LISTED ENTRIES: Begin

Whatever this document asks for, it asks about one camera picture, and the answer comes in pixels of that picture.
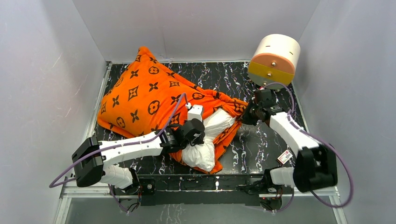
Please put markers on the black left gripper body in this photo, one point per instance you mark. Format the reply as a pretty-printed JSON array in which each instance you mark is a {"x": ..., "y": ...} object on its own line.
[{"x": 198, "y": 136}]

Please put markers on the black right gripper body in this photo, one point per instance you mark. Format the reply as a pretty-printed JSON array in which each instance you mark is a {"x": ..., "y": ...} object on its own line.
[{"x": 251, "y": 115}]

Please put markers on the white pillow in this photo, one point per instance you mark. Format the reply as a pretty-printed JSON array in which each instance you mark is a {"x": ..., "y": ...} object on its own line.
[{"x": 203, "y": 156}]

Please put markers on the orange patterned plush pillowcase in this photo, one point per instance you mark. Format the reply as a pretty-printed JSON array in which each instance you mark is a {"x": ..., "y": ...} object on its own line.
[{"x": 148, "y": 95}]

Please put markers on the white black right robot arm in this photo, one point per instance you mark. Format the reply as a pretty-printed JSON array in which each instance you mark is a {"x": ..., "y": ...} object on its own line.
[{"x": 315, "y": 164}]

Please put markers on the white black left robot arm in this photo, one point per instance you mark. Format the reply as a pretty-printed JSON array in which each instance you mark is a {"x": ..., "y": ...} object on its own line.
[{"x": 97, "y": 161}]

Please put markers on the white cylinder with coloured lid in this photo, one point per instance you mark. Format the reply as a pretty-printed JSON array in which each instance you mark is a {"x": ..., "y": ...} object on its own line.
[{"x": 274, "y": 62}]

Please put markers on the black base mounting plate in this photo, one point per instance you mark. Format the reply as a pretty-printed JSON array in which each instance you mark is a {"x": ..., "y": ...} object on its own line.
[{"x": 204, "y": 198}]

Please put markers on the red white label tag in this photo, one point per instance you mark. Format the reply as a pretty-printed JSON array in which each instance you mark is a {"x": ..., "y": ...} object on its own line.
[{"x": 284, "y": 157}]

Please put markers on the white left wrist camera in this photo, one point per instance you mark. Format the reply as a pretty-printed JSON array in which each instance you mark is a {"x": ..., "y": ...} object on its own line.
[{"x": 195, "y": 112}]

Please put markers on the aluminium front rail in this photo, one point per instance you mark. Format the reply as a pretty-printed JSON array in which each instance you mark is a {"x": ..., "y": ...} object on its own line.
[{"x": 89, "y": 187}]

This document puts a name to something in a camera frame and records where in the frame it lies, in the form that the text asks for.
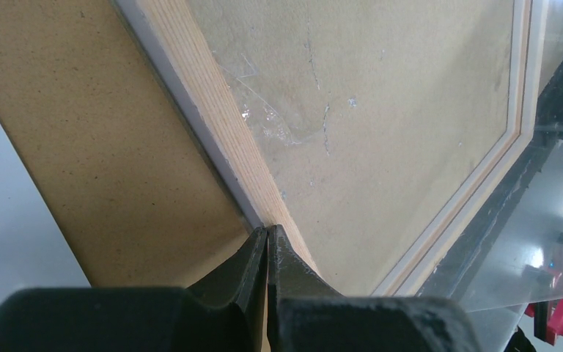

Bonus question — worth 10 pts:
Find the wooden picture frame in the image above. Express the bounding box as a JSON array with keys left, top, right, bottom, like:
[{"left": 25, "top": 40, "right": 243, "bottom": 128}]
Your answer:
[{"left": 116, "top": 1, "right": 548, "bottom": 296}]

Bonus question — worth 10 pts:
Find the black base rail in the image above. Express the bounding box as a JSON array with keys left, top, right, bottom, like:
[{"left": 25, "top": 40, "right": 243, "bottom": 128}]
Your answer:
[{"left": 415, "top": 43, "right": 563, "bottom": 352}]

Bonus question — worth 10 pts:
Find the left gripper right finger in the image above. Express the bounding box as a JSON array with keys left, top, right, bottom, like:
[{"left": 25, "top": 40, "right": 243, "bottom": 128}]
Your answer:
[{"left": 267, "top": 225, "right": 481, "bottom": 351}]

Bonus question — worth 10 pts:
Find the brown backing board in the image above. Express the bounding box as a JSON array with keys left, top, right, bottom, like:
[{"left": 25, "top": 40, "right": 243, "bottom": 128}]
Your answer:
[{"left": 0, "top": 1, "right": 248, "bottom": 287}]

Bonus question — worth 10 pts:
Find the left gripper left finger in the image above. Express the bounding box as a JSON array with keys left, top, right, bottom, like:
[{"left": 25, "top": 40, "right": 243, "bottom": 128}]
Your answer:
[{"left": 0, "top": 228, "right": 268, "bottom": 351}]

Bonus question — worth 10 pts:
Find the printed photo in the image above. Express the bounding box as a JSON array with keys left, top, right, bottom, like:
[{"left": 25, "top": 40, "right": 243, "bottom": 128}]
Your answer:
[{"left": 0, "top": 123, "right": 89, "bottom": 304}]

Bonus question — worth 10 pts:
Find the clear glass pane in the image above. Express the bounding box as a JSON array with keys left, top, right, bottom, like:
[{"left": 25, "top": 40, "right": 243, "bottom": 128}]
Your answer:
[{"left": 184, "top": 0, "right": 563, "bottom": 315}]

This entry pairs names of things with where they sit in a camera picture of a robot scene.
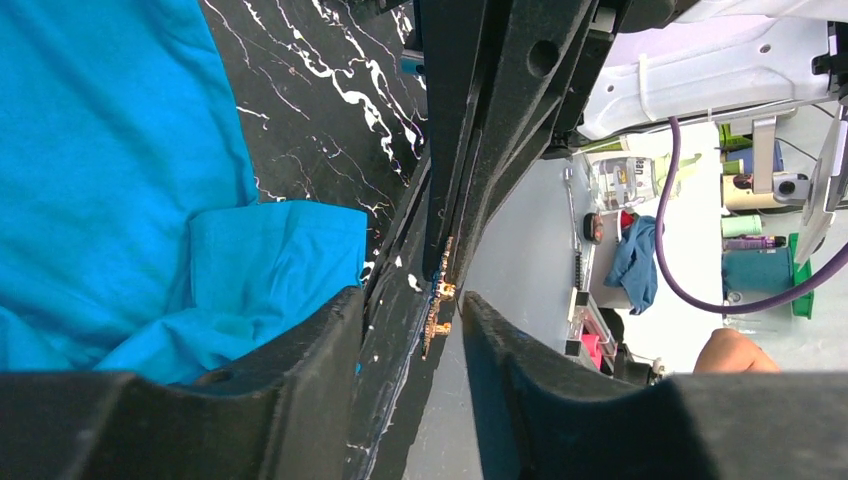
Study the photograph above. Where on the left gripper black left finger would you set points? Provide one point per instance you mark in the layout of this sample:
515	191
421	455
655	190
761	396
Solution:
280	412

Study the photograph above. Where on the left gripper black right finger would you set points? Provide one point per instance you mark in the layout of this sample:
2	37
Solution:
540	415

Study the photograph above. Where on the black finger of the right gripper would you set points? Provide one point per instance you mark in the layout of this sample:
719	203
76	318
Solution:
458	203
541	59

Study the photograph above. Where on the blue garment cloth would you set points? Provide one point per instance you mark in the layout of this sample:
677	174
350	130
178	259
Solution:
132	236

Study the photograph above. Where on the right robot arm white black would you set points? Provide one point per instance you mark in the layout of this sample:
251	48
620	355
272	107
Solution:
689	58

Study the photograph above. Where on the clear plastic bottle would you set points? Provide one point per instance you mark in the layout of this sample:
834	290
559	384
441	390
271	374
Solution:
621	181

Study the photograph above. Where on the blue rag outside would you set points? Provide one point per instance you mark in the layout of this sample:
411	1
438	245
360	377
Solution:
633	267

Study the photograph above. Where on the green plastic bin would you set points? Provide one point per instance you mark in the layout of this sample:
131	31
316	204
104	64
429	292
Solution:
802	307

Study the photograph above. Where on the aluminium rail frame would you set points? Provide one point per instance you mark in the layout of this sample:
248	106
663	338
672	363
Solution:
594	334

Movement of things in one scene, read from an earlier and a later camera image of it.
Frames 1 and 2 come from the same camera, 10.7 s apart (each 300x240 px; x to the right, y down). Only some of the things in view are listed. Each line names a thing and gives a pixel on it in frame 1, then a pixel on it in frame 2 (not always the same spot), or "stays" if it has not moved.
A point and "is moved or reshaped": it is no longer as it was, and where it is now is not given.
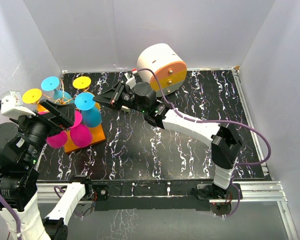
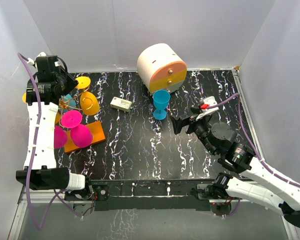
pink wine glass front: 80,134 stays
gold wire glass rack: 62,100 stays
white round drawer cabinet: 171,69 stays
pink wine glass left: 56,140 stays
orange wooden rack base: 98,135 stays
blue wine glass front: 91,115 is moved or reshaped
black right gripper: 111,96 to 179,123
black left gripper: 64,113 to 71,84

LISTED ENTRIES: End
LISTED ENTRIES: Begin

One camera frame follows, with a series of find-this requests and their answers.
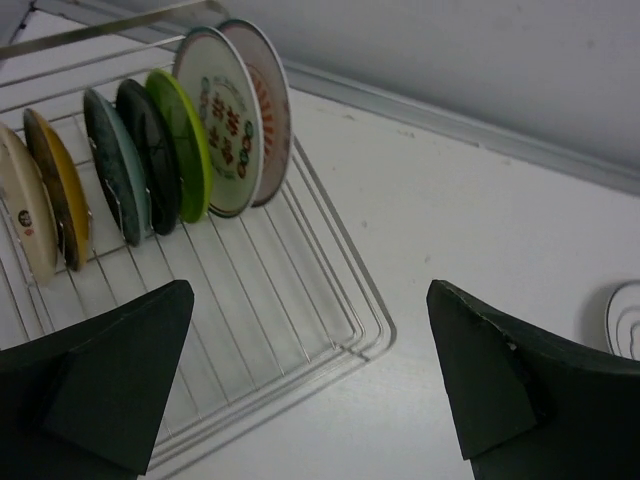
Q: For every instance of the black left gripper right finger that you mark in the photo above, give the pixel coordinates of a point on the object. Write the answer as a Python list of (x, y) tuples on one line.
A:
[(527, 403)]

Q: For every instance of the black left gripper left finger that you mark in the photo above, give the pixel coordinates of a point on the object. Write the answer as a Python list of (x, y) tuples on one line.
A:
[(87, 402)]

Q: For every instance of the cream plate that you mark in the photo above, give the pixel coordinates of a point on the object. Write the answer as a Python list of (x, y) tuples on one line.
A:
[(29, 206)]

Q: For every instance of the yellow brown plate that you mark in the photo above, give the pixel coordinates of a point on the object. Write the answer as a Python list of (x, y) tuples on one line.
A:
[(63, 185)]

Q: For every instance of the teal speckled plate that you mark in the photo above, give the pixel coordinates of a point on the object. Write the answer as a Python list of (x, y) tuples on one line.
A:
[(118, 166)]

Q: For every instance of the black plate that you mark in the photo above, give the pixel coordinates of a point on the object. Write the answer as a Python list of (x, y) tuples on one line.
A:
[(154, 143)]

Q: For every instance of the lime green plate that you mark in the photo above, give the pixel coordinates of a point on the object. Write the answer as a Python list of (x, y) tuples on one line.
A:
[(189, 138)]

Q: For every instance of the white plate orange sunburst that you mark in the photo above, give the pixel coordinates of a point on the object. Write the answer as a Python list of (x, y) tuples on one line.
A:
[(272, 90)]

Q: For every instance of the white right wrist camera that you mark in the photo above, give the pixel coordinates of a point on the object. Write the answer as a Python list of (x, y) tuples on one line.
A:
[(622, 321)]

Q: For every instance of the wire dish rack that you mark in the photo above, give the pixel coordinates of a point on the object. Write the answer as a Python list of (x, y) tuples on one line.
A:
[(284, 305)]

LISTED ENTRIES: End
LISTED ENTRIES: Begin

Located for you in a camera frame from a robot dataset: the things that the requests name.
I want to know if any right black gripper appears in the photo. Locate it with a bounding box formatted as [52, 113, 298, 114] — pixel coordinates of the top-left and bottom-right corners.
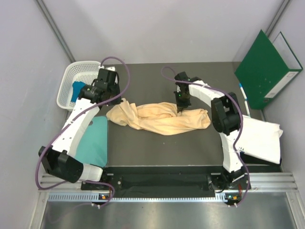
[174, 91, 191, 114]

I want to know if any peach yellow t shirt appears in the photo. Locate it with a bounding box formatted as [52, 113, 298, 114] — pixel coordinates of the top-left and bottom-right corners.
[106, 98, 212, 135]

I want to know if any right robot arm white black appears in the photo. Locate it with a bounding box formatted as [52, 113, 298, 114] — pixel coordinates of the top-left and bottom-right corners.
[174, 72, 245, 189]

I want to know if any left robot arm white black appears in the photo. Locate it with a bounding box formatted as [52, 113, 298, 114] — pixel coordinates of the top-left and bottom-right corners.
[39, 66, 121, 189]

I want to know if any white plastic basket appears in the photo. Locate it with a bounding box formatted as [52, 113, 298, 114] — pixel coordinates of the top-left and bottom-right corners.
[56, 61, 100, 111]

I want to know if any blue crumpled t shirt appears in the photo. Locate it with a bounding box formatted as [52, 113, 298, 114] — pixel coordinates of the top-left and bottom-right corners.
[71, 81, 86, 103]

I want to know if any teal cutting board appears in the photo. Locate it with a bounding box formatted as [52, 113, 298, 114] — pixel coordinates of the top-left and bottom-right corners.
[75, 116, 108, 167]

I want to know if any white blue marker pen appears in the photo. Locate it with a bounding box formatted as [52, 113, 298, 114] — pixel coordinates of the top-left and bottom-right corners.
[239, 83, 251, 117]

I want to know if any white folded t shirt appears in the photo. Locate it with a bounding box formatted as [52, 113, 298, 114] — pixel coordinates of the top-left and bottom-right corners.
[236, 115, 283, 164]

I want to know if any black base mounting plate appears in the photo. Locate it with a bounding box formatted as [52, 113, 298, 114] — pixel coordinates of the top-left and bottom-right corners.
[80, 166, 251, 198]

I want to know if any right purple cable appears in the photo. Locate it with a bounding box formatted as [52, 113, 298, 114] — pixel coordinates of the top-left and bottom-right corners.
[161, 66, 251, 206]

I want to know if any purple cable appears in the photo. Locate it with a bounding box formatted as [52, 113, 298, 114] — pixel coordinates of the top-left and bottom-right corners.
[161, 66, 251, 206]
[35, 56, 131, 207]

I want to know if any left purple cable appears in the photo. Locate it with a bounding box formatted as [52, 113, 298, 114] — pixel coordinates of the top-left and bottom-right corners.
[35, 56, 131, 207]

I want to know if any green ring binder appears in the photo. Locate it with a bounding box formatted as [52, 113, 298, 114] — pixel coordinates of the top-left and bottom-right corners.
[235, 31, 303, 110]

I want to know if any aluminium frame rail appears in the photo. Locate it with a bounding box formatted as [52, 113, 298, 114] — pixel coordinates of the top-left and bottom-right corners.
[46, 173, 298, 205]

LISTED ENTRIES: End

-- TASK INSTRUCTIONS --
In the entries above, count each line holding the word "reshaped" and give that count alone.

-- FINISHED TASK --
2